Apa tidak ada antipasi atau memang sengaja dibiarkan“ Menteri itu mengungkapkan
pendapat yang tak kalah tajam.
Yang merasa menjadi sasaran, atau paling tidak merasa instasinya
menjadi sasaran, segera mengacungkan tangan, membela diri.
“Bagaimana bisa Anda berkata demikian Tuan?“ ucapnya mengawali.
“Saya rasa Anda sudah cukup berpengalaman untuk mengetahui bahwa
menghadapi massa yang sedang dalam amarah bukanlah hal mudah. Coba bayangkan
kembali, berapa petugas kita yang ditugaskan di sana dan berapa jumlah massa
yang ikut demo malam itu. Tentu saja jumlah itu tidak seimbang antara satu
dengan lainnya. Kata pembiaran yang Anda lontarkan saya kira sangat tidak pas
diucapkan di sini.“ ia menjelaskan panjang lebar.
Suasana menegang. Semua berkutat dengan analisis masing-masing.
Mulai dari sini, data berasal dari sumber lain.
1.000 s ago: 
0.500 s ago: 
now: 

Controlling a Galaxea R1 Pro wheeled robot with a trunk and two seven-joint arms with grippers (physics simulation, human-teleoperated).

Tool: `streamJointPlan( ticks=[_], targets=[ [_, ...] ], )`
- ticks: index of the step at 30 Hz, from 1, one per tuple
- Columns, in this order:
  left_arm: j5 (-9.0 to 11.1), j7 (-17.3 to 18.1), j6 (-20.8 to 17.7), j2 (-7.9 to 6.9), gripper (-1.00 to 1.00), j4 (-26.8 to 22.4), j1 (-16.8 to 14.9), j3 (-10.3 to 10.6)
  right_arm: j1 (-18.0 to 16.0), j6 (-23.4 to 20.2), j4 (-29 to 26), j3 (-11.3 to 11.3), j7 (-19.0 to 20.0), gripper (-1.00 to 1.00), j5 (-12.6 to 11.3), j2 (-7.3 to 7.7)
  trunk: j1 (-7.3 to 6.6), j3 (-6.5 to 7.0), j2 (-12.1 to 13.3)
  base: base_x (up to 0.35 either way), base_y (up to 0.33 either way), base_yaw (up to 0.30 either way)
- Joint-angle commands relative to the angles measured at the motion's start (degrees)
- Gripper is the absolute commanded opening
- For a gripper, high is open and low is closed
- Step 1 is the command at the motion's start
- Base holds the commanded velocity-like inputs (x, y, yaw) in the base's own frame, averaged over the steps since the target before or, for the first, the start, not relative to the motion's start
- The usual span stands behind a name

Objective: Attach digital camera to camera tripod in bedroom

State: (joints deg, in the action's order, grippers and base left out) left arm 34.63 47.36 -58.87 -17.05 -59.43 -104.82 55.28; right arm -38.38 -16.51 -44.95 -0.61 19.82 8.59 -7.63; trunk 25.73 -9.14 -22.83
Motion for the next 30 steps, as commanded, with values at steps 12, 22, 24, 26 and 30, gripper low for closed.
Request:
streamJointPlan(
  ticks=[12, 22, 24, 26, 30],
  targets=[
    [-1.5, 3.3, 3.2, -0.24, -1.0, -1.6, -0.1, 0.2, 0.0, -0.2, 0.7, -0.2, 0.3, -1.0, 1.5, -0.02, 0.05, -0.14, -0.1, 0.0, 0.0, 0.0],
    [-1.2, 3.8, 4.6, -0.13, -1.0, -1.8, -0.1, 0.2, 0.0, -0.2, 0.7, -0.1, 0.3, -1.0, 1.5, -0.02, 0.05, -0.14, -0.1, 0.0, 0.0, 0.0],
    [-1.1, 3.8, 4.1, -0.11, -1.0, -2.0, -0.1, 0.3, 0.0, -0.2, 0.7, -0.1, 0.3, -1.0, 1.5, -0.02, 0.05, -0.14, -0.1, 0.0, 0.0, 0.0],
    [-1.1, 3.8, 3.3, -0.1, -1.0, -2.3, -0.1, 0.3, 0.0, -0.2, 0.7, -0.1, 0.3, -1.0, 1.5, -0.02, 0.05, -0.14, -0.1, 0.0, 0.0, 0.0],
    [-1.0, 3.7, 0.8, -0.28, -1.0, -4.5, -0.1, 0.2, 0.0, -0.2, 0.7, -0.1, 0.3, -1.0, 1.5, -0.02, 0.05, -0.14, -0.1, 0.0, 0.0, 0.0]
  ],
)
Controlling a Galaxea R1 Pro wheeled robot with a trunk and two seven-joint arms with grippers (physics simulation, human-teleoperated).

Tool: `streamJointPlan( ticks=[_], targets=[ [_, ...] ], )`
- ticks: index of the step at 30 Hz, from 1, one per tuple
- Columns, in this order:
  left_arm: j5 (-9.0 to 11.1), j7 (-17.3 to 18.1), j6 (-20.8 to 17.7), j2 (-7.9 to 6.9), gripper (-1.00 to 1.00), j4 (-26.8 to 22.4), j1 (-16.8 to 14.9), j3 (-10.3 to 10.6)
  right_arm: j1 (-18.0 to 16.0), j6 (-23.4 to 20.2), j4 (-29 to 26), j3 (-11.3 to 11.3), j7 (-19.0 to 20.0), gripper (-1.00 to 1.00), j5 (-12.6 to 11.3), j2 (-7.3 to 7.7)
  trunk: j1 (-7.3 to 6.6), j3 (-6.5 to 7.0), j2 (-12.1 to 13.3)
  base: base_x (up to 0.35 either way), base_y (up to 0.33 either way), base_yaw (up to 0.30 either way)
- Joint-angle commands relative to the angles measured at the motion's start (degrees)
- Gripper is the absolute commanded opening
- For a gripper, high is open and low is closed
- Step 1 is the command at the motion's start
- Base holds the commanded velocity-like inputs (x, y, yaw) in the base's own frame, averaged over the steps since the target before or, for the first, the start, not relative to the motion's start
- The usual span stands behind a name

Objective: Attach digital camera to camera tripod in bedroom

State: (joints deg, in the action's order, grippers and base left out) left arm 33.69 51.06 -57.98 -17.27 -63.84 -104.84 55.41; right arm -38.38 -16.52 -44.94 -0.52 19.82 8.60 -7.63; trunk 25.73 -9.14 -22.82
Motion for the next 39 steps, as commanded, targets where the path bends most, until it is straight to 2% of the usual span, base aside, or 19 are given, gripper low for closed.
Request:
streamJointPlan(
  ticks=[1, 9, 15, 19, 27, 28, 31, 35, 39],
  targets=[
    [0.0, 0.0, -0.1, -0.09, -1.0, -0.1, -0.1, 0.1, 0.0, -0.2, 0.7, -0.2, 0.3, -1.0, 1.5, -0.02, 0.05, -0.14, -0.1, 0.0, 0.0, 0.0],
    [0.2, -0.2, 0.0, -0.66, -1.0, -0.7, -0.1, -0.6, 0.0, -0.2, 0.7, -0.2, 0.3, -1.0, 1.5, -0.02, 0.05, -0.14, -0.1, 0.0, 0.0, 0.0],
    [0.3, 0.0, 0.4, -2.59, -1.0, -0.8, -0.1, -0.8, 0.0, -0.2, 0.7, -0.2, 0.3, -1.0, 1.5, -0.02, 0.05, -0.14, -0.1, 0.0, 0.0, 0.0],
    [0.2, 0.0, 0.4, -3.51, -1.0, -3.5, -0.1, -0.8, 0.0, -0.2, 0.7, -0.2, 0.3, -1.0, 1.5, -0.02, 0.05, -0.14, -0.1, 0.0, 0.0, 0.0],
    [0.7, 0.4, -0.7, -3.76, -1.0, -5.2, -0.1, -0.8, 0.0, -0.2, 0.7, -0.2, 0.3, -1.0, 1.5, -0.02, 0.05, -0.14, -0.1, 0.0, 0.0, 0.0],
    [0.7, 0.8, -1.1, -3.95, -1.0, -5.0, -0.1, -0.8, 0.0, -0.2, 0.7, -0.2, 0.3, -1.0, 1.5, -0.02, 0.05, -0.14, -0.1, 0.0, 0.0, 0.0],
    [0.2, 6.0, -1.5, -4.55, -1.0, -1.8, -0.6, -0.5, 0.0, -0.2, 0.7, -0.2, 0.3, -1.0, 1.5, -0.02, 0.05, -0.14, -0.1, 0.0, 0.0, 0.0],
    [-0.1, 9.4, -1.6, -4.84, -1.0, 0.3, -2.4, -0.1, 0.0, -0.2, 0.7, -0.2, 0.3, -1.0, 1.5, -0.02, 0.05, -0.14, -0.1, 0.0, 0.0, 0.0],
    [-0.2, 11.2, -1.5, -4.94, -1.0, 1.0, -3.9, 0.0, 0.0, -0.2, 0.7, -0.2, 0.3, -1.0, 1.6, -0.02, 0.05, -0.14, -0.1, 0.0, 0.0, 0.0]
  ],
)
Sulastri sibuk mempersilahkan sana mempersilahkan sini dan menyimak baik-baik
setiap pendapat yang masuk.
Sementara sidang berjalan panas, saling tuduh, saling
mempertahankan, dan saling beradu kebenaran, Suroso justru terlelap dalam
tidurnya. Ia terlampau lelah untuk menyimak yang dibicarakan orang orang-orang
dalam kabinetnya. Lagipula tugasnya untuk membuka sidang sudah terlaksana, dan
sekarang waktu yang tepat untuk beristirahat. Tidur sejenak tentunya tidak
masalah.
“Jika kita mau menarik ulur, berminggu-minggu sebelum kerusuhan itu
terjadi, bukankah keadaan aman-aman saja. Bagaimana bisa tiba-tiba ada asap
mengepul sementara tidak ada api yang membakar sebelumnya.“ menteri pengusung
teori bisikan berbicara lagi. Kali ini ia sangat bersemangat dan menggebu-gebu,
“Kita fair saja, berpikir netral, pasti ada pihak yang menjadi dalang di
balik semua ini. Yang pasti dia bukan orang biasa. Paling tidak dia harus
memiliki akses ke sana dan ke orang-orang dalam. Sekali lagi, saya tidak
menuduh siapapun. Toh saya juga tidak memiliki bukti apapun. Tetapi tidak ada
salahnya jika usulan saya ini ditelusuri lebih jauh, kalau bersih dan tidak
terlibat ya bersih saja. Kecuali memang masih ada sangkut paut, ya ceritanya
lain lagi.“
Samad, si ketua MPR, yang sedari tadi hanya diam menyimak dan
mengamati mulai tergelitik. Ia segera menyahut kalimat menteri terakhir,
“Dari semua yang Bapak-Ibu sekalian kemukakan, saya menarik satu
garis merah. Bahwa semua kejadian ini bukan hanya salah militer yang tidak
bekerja dengan baik, atau tadi kata Bapak Widji membiarkan, bukan juga karena
bisikan-bisikan yang kemudian mempengaruhi para pengungsi itu. Dari sini kita
bisa melihat adanya kinerja Presiden yang tidak dapat berkoordinasi dengan baik
dengan pejabat-pejabatnya. Saya tahu mungkin niatnya baik untuk mengadakan
beberapa kunjungan luar negeri dan memperkuat hubungan bilateral, tetapi bukan
berarti urusan dalam negeri harus terlalaikan, bahkan sampai ada kejadian
seperti di zona X. Saya rasa itu hal yang sanga patut digaris-bawahi dan
ditindaklanjuti.“ Samad ikut angkat suara.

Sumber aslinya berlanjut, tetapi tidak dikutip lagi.